Each line below with the string "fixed" should be copied.
=====
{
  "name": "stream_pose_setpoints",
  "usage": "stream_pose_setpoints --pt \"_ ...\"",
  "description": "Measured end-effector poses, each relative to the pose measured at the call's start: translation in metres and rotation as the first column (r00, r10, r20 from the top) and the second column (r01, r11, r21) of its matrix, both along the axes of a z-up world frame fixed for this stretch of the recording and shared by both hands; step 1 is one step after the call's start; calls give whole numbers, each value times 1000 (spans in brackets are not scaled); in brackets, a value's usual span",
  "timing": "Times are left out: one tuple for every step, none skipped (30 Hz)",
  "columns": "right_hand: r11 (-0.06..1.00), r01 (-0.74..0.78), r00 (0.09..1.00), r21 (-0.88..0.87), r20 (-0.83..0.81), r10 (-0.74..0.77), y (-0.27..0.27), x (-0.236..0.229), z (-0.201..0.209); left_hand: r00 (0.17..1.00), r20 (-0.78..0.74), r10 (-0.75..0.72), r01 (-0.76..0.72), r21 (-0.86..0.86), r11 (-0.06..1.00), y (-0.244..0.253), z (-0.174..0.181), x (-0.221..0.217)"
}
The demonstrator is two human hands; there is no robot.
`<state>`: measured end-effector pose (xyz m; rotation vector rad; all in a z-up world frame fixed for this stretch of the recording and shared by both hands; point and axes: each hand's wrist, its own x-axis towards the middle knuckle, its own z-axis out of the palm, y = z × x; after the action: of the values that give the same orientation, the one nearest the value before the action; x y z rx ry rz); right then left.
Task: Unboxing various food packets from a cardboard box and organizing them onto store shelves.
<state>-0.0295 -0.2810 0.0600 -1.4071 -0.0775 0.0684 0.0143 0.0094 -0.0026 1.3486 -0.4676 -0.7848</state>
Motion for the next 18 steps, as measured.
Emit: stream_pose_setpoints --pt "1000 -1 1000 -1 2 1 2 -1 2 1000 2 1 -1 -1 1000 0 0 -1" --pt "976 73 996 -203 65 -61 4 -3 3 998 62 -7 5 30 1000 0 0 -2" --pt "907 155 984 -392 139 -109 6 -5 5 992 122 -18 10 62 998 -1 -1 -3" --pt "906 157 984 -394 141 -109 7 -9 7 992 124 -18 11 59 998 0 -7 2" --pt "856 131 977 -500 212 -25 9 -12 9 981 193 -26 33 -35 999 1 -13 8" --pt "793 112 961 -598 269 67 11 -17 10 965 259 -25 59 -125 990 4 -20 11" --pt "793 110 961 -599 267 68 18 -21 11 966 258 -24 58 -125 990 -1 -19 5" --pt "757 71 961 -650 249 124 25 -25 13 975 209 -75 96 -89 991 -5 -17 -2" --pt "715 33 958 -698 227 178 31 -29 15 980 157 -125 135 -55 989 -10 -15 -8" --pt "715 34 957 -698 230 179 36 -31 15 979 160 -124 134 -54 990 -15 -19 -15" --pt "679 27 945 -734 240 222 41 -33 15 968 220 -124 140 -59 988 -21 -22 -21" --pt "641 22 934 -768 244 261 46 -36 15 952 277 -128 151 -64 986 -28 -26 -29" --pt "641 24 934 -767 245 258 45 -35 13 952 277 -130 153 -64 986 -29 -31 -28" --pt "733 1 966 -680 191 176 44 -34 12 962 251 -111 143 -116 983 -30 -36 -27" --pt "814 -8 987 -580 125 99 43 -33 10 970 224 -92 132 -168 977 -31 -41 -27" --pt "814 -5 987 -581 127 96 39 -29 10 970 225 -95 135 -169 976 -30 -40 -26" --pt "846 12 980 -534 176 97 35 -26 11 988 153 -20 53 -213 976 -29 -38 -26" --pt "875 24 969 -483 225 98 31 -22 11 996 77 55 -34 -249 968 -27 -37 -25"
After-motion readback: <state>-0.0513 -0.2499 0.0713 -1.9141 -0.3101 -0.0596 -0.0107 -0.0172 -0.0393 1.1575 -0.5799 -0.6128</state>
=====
TASK RESPONSE
  "description": "Measured end-effector poses, each relative to the pose measured at the call's start: translation in metres and rotation as the first column (r00, r10, r20 from the top) and the second column (r01, r11, r21) of its matrix, both along the axes of a z-up world frame fixed for this stretch of the recording and shared by both hands; step 1 is one step after the call's start; calls give whole numbers, each value times 1000 (spans in brackets are not scaled); in brackets, a value's usual span",
`<state>`: measured end-effector pose (xyz m; rotation vector rad; all in a z-up world frame fixed for this stretch of the recording and shared by both hands; point and axes: each hand's wrist, its own x-axis towards the middle knuckle, its own z-axis out of the palm, y = z × x; after the action: of the values that give the same orientation, the one nearest the value before the action; x y z rx ry rz); right then left.

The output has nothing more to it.